Feedback on Your Current Investments

  1. Retirement Contributions:

    • Maximizing Tax-Advantaged Accounts:
      • You're contributing significantly to your 401(k) and Roth 401(k), and you've maxed out your Roth IRA. This is excellent for long-term retirement savings.
    • Employer Match:
      • Ensuring you get the full employer match is crucial, as it's essentially free money.
  2. Asset Allocation:

    • Target-Date Funds:
      • These are convenient for investors who prefer a hands-off approach.
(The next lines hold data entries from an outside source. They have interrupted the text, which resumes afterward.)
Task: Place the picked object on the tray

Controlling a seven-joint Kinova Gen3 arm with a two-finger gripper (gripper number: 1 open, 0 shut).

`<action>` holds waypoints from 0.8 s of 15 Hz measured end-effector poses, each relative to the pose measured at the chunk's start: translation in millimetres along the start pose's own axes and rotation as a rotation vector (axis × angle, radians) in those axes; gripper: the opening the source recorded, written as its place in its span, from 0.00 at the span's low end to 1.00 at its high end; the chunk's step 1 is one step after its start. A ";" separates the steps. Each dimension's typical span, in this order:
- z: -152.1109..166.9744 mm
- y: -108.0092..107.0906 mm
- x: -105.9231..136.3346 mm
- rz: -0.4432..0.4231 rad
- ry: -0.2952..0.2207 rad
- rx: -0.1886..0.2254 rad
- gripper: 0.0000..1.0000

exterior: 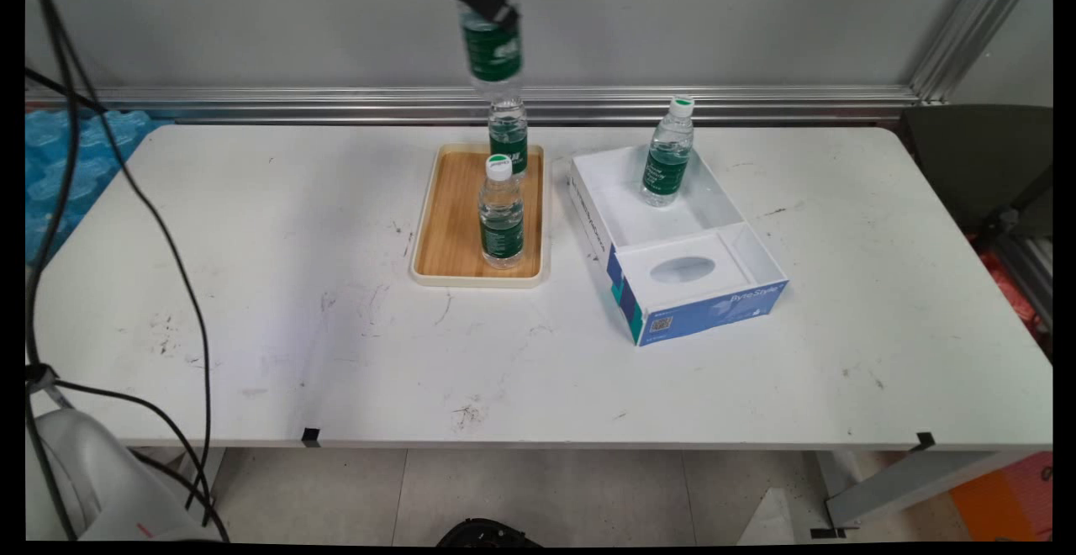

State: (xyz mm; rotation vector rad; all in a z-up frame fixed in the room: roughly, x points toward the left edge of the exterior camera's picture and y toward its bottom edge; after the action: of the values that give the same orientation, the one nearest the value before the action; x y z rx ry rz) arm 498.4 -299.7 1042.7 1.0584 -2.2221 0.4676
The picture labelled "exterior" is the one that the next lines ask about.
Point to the grey metal table leg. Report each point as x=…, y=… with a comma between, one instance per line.
x=908, y=483

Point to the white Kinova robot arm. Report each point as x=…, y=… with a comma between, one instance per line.
x=101, y=479

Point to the dark grey chair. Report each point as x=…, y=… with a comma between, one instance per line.
x=975, y=160

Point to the black round floor object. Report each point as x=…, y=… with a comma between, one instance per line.
x=487, y=534

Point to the horizontal aluminium frame rail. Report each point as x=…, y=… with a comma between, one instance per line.
x=672, y=105

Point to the slanted aluminium frame post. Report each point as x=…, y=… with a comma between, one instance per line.
x=975, y=29

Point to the wooden tray with cream rim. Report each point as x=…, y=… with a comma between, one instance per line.
x=450, y=227

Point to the white and blue cardboard box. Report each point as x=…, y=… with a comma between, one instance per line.
x=714, y=307

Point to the green label water bottle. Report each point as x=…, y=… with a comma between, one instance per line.
x=494, y=59
x=667, y=168
x=508, y=139
x=502, y=227

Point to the orange floor mat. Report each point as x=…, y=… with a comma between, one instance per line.
x=1000, y=500

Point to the blue bubble wrap sheet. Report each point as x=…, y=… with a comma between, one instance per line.
x=67, y=168

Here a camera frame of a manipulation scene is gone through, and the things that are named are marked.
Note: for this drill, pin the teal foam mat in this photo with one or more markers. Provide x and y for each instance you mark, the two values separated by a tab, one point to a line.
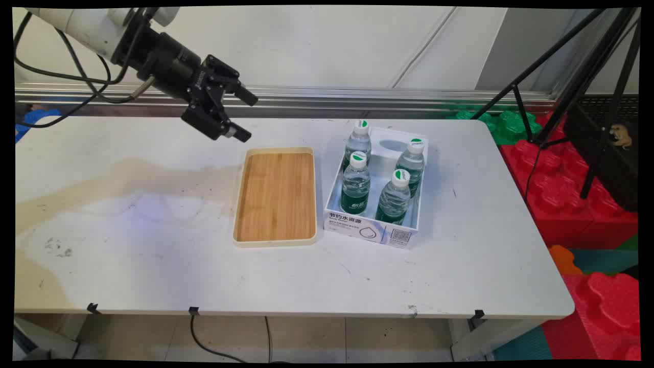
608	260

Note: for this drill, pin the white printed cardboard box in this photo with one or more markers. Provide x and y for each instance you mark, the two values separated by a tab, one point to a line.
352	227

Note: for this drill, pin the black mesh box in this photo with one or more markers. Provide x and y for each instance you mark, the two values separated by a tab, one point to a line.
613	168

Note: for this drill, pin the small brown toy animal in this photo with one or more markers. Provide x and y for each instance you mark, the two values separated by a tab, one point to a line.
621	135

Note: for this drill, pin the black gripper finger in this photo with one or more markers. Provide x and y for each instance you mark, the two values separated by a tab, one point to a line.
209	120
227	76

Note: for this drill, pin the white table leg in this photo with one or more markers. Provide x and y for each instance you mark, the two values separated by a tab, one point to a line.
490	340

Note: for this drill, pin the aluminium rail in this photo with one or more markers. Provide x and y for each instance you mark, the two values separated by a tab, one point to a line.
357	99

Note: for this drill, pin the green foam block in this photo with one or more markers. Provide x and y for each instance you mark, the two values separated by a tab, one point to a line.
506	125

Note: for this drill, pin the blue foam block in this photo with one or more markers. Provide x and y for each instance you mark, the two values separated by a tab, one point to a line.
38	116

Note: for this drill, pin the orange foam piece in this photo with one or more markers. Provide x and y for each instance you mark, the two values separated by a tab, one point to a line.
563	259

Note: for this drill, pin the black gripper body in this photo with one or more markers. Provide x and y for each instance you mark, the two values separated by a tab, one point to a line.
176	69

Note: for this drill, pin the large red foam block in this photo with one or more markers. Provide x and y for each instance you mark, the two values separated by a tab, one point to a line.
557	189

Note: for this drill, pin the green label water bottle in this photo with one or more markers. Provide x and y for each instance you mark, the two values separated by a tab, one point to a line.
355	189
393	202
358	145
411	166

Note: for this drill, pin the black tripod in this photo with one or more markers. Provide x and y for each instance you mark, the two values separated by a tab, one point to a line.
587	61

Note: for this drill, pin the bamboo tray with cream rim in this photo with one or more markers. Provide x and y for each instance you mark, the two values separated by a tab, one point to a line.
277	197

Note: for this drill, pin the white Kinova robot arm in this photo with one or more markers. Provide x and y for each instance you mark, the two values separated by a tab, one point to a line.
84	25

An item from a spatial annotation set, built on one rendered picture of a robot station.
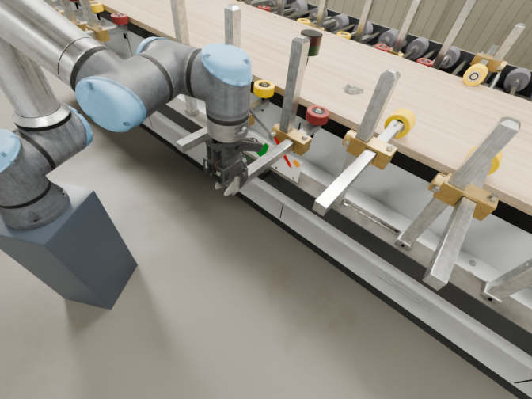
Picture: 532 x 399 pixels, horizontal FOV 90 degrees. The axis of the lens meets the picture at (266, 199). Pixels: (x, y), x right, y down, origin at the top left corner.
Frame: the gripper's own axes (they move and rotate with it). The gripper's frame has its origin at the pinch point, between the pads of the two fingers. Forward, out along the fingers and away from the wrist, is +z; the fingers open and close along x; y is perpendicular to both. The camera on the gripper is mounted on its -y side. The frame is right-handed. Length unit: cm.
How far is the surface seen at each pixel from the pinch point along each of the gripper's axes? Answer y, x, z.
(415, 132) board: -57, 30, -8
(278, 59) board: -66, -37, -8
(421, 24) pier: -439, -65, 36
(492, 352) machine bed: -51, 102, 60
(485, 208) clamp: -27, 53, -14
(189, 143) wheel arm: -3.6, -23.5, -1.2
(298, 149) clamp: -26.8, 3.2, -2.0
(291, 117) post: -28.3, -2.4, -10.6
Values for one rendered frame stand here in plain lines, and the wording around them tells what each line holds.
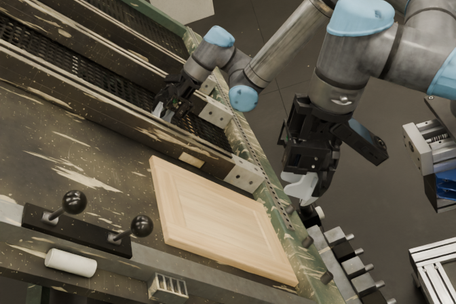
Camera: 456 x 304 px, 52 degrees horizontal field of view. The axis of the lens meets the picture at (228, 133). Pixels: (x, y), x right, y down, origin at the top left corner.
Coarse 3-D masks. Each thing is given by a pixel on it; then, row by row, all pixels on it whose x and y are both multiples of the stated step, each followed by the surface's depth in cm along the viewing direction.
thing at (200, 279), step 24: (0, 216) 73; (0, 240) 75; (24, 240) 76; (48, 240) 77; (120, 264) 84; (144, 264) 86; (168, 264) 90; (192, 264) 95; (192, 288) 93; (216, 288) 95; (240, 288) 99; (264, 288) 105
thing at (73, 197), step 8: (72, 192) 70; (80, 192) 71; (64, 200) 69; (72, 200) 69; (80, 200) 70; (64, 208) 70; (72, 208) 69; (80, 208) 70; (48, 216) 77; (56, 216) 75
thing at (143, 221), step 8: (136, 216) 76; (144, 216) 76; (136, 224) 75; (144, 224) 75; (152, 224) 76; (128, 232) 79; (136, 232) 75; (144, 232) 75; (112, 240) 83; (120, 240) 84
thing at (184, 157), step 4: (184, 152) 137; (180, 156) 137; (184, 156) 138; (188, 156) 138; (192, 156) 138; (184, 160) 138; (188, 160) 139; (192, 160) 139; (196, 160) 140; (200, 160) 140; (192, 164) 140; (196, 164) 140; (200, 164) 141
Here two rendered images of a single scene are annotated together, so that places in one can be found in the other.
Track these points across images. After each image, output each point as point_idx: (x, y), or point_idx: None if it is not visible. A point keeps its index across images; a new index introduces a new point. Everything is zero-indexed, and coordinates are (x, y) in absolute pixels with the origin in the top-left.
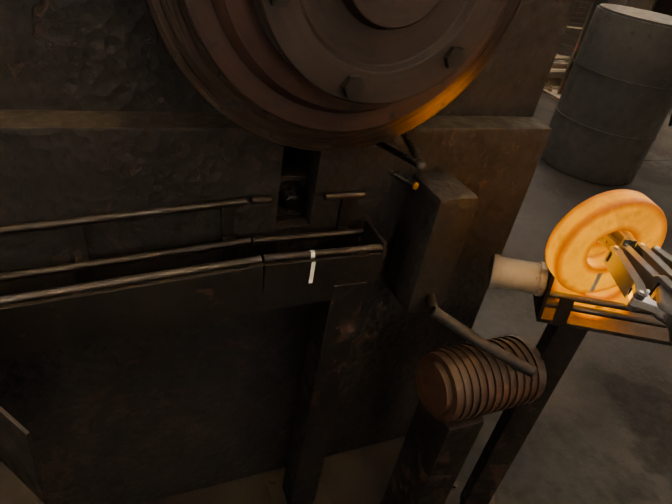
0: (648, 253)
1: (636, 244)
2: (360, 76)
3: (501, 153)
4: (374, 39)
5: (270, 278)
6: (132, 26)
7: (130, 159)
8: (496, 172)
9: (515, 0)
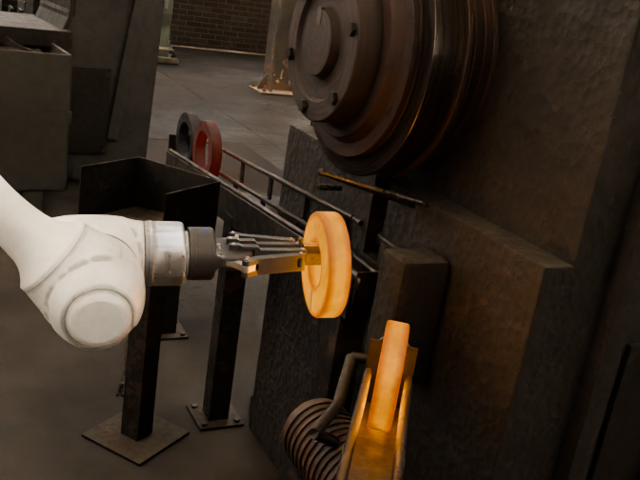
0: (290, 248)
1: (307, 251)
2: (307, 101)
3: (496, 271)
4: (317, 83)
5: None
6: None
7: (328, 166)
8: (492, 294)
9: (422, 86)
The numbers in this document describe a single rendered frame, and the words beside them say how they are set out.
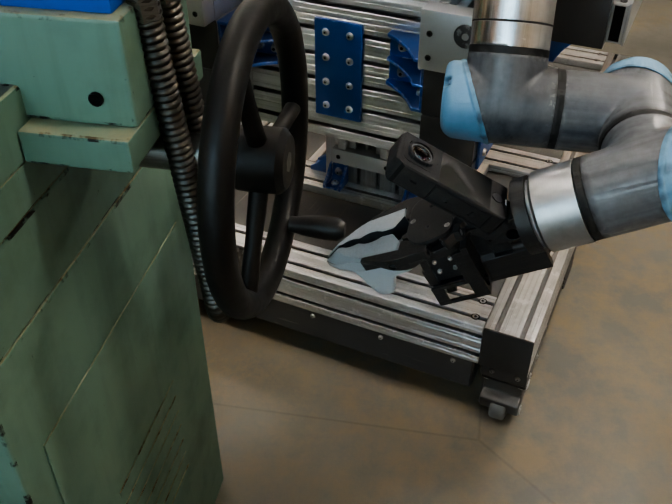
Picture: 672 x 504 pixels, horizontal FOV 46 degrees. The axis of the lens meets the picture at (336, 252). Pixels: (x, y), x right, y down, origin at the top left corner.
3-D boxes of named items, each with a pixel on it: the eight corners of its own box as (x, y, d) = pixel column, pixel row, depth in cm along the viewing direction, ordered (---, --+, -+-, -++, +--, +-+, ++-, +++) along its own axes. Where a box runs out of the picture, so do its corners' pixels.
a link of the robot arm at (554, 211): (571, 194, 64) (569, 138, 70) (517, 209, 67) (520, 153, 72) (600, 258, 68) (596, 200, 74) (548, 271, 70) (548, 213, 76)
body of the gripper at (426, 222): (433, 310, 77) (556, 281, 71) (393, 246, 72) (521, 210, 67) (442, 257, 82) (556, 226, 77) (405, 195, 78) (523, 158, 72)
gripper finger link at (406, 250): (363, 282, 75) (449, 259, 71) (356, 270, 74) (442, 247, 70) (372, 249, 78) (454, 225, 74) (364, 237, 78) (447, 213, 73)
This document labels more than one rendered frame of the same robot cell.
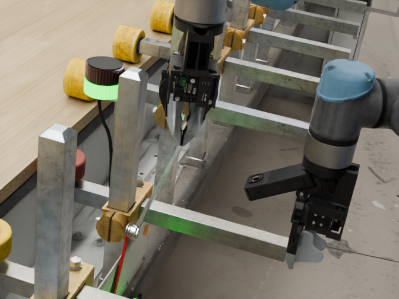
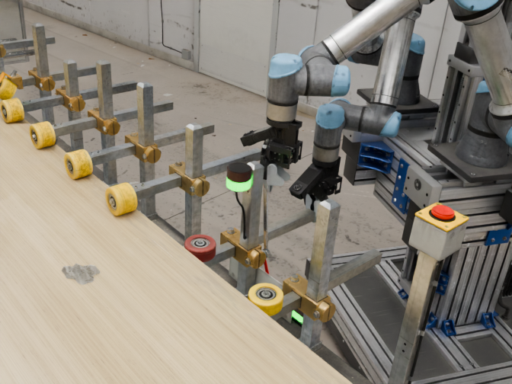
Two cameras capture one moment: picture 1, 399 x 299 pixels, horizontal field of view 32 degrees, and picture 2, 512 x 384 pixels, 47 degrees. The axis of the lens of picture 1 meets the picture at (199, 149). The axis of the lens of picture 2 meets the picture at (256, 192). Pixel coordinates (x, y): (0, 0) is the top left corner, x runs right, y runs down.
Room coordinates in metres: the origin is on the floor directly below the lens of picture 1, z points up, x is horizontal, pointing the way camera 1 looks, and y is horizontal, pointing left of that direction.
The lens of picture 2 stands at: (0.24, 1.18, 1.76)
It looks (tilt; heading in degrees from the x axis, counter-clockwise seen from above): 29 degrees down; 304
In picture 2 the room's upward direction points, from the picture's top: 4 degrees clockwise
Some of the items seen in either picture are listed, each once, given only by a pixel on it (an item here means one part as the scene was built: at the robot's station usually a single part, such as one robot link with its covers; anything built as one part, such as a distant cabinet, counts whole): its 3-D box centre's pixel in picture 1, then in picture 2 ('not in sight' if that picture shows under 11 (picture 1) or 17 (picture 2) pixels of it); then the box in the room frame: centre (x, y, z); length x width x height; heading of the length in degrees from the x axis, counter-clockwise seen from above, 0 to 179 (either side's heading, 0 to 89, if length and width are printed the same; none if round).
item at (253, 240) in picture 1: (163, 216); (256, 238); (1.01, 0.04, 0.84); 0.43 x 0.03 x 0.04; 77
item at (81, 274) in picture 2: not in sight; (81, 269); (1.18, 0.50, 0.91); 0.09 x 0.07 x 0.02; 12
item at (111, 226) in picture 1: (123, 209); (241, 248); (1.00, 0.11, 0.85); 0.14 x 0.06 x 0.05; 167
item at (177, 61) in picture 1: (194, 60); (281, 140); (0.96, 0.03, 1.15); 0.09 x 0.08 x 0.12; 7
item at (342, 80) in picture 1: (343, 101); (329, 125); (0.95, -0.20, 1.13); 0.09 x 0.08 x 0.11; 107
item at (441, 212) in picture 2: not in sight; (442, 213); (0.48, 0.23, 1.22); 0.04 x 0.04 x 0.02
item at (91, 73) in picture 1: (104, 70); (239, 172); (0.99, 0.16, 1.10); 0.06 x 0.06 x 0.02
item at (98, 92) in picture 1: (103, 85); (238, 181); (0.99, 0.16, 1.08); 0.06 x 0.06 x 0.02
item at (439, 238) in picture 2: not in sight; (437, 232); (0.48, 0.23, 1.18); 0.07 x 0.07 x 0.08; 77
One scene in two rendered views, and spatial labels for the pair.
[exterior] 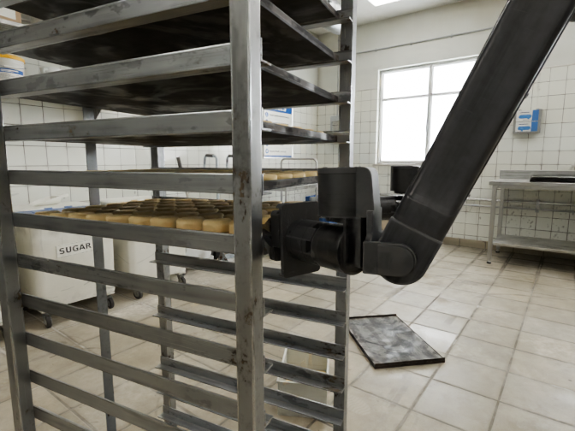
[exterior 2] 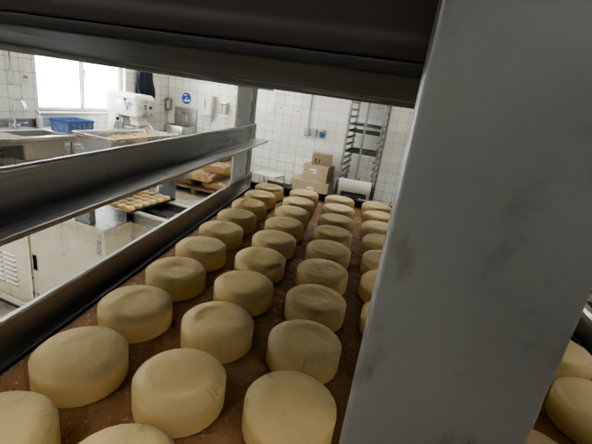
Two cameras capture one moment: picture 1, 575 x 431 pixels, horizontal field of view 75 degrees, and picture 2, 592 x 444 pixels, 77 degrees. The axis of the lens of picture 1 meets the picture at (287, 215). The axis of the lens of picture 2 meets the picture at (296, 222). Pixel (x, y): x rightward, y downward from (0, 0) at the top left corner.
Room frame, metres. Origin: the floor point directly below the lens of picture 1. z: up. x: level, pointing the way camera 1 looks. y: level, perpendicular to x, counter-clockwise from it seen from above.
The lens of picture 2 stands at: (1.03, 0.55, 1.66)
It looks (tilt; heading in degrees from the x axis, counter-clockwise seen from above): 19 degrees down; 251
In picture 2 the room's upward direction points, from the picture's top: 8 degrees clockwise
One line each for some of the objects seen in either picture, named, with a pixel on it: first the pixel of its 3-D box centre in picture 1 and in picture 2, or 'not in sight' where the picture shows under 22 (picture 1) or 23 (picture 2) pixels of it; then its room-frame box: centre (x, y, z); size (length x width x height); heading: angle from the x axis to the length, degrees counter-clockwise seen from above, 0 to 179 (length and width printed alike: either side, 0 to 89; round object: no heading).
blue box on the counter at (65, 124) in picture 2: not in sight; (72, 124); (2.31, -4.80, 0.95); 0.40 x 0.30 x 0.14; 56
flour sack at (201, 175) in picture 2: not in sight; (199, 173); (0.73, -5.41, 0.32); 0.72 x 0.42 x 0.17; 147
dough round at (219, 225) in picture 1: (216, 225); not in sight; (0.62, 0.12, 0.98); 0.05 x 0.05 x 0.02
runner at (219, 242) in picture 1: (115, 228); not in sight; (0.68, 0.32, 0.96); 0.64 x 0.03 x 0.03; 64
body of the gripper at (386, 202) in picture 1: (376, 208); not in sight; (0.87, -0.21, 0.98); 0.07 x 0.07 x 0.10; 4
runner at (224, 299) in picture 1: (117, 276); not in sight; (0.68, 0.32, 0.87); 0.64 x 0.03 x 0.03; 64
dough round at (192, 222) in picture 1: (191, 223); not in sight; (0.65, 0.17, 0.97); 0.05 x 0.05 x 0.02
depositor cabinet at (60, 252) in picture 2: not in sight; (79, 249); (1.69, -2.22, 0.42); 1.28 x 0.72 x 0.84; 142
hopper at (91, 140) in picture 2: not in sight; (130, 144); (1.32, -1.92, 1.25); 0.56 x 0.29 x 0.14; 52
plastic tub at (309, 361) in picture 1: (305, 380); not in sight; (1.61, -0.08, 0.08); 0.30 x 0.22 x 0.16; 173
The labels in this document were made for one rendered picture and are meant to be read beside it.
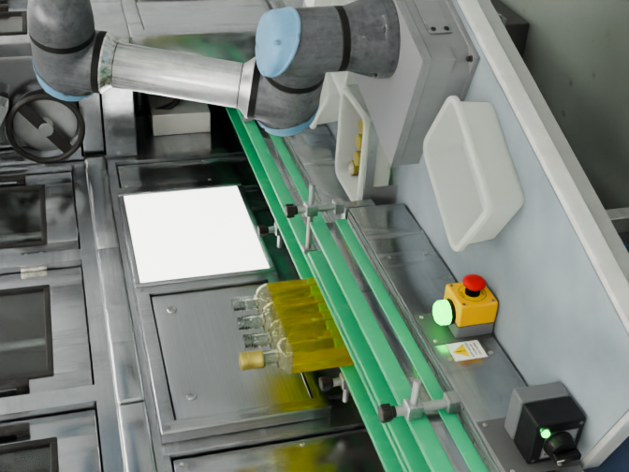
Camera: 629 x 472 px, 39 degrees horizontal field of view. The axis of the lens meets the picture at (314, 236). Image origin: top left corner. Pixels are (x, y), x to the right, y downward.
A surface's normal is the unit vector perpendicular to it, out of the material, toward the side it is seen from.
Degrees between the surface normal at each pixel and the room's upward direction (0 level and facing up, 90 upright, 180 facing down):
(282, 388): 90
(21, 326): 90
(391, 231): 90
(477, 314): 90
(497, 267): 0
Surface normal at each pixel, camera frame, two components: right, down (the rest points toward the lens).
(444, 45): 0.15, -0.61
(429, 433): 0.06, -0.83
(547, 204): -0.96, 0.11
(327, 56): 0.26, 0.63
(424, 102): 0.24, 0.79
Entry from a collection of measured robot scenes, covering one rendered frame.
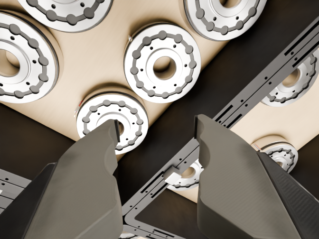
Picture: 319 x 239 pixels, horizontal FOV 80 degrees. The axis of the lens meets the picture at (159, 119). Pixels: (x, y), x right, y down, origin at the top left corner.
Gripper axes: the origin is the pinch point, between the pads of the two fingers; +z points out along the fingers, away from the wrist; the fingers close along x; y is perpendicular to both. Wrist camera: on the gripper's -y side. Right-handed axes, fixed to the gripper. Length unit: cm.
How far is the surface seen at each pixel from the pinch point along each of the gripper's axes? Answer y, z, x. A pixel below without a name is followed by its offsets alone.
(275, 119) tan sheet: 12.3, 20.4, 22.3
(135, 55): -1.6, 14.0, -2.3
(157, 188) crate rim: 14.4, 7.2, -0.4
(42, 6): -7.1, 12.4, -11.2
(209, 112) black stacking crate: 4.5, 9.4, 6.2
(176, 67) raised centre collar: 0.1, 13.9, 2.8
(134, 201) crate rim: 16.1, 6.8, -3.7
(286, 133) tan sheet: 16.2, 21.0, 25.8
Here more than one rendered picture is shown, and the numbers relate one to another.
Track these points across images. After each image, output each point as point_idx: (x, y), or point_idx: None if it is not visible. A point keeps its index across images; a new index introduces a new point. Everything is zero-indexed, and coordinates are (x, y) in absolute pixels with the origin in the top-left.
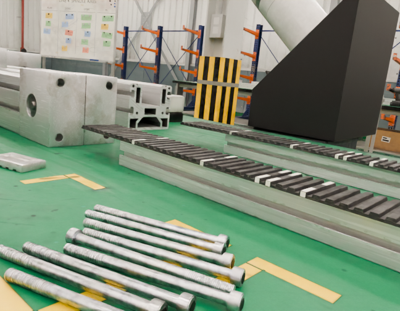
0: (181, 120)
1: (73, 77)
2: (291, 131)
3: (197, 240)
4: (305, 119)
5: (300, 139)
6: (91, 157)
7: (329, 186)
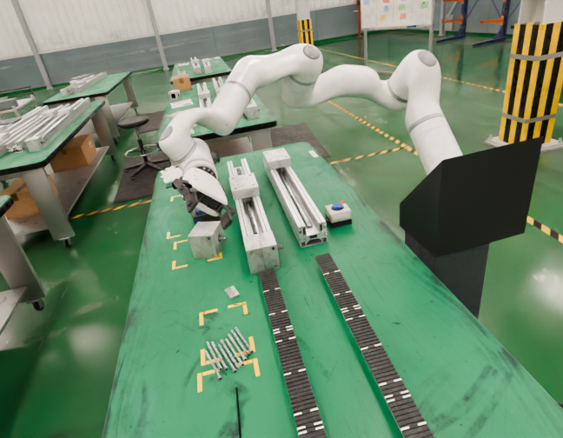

They automatically adjust the asset allocation based on your expected retirement date.
    • Consider Reviewing:
      • Ensure the target-date funds align with your risk tolerance and retirement goals.
      • Fees (Expense Ratios): Check if the funds have low fees, as high fees can erode returns over time.
  3. Taxable Brokerage Account:

    • Investment Strategy:
      • Decide on an investment strategy for your taxable account that complements your retirement accounts.
      • Diversification: Consider a mix of stocks, bonds, or index funds to spread risk.
    • Tax Efficiency:
      • Tax-Efficient Investments:
      • Favor investments that generate qualified dividends and long-term capital gains.
      • Index Funds and ETFs are typically more tax-efficient due to lower turnover.
      • Holding Periods:
      • Aim to hold investments for more than one year to benefit from lower long-term capital gains tax rates.
  4. Savings Beyond Emergency Fund:

    • Purpose of Extra Savings:
      • Identify if these funds have a specific goal (e.g., down payment on a house, vacation, car).
      • Invest Accordingly:
      • For short-term goals (less than 5 years), keep funds in safer, more liquid accounts.
      • For long-term goals, consider investing to potentially achieve higher returns.
  5. Overall Financial Health:

    • Debt-Free:
      • Being free of debt gives you more flexibility to invest and save.
    • Insurance:
      • Ensure you have adequate health, auto, renters/homeowners, and, if applicable, life insurance.
    • Estate Planning:
      • Consider setting up a will and, if necessary, other estate planning documents.

Additional Advice

  1. Periodic Portfolio Review:

    • Rebalance: Adjust your portfolio periodically to maintain your desired asset allocation.
    • Performance Check: Review the performance of your investments annually.
  2. Increase Retirement Contributions (If Possible):

    • 401(k) Contribution Limits:
      • For 2023, the maximum employee contribution is $22,500.
      • If you have the capacity, consider increasing your contributions to get closer to the maximum.
  3. Consider a Health Savings Account (HSA):

    • If Eligible:
      • HSAs offer triple tax advantages: contributions are pre-tax, growth is tax-free, and withdrawals for qualified medical expenses are tax-free.
    • Long-Term Savings:
      • HSAs can be used as an additional retirement account since, after age 65, withdrawals for non-medical expenses are taxed like a traditional IRA.
  4. Set Clear Financial Goals:

    • Short-Term Goals: Vacations, purchases, etc.
    • Medium-Term Goals: Buying a home, further education.
    • Long-Term Goals: Retirement, financial independence.
  5. Stay Educated:

    • Financial Literacy: Continue learning about personal finance and investing.
    • Resources: Books, reputable financial websites, or even consulting a financial advisor.
  6. Monitor Tax Implications:

    • Tax-Loss Harvesting:
      • Use investment losses to offset gains and reduce taxable income.
    • Qualified Dividends:
      • Investments that pay qualified dividends are taxed at lower rates.

Conclusion

Investing additional funds into your individual Fidelity brokerage account can be a sound decision, especially since you've covered your bases with retirement accounts and emergency savings. Ensure that your investment choices align with your financial goals, risk tolerance, and time horizon.